TASK GOAL: Transcribe exactly the portion of the listing below that runs from the line containing "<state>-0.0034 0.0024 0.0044" through its last line.

DATA BELOW:

◇ ◇ ◇

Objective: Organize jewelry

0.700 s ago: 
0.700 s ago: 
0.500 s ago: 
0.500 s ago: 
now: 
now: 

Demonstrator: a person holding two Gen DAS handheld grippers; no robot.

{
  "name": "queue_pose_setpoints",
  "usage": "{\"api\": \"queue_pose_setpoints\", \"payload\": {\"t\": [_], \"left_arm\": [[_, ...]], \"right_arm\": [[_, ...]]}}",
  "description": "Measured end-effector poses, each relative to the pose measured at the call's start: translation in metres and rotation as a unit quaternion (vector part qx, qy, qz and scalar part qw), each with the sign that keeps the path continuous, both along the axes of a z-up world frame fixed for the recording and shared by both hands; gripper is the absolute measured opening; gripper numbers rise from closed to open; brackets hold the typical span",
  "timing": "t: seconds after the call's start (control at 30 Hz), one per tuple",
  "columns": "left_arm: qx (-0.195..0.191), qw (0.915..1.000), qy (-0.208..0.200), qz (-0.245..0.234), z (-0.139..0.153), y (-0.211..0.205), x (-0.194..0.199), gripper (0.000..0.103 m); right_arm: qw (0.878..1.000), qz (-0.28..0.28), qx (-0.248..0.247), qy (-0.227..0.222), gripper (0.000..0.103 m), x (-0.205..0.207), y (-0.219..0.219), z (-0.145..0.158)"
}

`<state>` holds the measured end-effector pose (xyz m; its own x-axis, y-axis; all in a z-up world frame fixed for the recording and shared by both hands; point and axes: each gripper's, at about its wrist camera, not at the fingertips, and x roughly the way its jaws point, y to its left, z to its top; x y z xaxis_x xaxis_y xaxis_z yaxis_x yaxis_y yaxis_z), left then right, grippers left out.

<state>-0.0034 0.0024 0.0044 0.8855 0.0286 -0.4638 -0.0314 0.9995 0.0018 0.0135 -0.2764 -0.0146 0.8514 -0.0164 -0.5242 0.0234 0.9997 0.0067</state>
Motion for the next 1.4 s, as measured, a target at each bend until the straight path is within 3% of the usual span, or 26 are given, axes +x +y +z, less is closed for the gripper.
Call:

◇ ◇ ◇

ANSWER TO THE PROBLEM:
<state>-0.0034 0.0024 0.0044 0.8855 0.0286 -0.4638 -0.0314 0.9995 0.0018 0.0135 -0.2764 -0.0146 0.8514 -0.0164 -0.5242 0.0234 0.9997 0.0067</state>
Motion for the next 1.4 s, as measured, a target at each bend until the straight path is within 3% of the usual span, or 26 are given, axes +x +y +z, less is closed for the gripper.
Call:

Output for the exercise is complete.